What kind of therapeutic effects can carotenoids bring to poultry?

- Anti-inflammatory and antibacterial effect.
- Immunomodulatory activities such as an antibody increase production against the Newcastle disease virus.
- Excellent antioxidant properties.

What kind of quality improvements can carotenoids provide to poultry products?

- Better homogeneity in color.
- More independence in formulation since free-xanthophyll ingredients (such as wheat) can be incorporated.
- A significant role in human health, such as anticancer, antidiabetic, neuroprotective, and immunomodulatory effect, skin protection from UV-induced damage, cardiovascular disease risk reduction, and reduction of cataracts.


Pigments must be supplemented through diet because animals are unable to synthesize them.
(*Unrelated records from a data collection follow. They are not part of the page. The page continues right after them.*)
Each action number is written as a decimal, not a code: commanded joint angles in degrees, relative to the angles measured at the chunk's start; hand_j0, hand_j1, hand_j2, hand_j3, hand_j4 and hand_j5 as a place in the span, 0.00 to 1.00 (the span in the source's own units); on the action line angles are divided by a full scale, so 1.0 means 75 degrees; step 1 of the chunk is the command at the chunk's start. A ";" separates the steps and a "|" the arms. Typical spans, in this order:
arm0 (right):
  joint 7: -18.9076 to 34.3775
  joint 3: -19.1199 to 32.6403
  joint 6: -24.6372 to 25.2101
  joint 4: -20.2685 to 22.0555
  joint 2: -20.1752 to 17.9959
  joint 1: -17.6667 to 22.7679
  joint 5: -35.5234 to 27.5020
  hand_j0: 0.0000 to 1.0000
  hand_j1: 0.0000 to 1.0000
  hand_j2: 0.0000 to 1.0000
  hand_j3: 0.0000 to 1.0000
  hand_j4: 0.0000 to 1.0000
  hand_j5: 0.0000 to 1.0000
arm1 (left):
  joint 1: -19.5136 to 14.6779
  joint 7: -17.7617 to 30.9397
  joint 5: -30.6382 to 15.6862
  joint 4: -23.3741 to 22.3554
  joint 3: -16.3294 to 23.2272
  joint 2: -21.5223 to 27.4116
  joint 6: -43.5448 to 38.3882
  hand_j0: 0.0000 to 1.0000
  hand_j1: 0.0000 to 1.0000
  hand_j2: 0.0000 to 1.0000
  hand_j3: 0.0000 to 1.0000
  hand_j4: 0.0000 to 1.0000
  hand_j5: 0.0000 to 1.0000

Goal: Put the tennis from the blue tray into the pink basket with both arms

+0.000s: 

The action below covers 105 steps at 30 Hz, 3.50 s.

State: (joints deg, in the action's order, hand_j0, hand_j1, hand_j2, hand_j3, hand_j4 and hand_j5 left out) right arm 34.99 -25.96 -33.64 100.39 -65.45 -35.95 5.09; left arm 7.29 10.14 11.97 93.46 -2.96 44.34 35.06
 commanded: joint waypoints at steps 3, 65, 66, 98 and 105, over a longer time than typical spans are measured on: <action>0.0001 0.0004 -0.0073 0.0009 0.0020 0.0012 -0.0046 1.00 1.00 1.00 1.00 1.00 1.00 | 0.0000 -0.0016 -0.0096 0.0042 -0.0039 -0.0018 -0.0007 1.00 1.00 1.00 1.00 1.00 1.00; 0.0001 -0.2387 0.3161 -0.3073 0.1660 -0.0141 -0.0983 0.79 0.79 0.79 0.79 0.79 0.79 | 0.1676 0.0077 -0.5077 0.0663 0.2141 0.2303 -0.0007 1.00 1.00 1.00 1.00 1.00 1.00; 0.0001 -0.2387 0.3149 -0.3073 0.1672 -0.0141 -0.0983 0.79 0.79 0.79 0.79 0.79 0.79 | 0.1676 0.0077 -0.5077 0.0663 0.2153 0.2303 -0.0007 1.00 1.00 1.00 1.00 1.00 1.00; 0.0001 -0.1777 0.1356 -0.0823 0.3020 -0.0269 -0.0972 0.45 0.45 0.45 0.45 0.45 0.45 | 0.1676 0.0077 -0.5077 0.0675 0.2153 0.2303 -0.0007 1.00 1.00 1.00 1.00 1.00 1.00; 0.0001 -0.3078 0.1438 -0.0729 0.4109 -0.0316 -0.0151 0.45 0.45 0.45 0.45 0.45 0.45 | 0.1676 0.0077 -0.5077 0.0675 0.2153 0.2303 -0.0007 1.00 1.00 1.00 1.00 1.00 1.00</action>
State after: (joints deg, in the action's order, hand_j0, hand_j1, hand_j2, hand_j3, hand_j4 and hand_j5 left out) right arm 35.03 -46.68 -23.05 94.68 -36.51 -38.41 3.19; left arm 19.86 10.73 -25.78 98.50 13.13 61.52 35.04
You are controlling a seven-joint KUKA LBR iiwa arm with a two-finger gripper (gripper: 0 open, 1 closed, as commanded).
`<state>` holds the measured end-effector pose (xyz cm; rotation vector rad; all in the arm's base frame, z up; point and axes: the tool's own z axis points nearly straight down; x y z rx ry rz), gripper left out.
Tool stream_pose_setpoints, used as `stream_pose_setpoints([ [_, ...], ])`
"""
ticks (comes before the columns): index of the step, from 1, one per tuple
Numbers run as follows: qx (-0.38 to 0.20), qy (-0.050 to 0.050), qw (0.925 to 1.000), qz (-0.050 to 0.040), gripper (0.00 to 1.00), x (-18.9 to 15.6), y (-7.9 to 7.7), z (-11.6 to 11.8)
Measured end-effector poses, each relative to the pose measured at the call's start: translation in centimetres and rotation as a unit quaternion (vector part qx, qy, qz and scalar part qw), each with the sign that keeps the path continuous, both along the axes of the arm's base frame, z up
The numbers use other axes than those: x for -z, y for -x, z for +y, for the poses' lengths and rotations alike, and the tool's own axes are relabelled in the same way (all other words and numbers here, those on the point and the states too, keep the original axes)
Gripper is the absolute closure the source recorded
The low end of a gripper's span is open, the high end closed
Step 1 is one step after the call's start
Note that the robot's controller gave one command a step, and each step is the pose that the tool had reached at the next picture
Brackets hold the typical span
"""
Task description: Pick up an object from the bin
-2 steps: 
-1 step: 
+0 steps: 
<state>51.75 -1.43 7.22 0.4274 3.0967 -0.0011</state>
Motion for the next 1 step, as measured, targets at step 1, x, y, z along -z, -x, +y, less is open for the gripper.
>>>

It was not a problem in the past since animals had free access to natural carotenoid sources (corn, grassland, vegetables, fruits, fungi, insects…). However, production cycles are becoming shorter nowadays, and market demand has risen dramatically. Consequently, external support has been necessary to reach the desired colors.

FROM PLANTS TO FEED: Our natural pigments

Our range of natural pigments, Cromo Oro® and Ovo Red®, allows adapting skin color and egg yolk at every market requirement.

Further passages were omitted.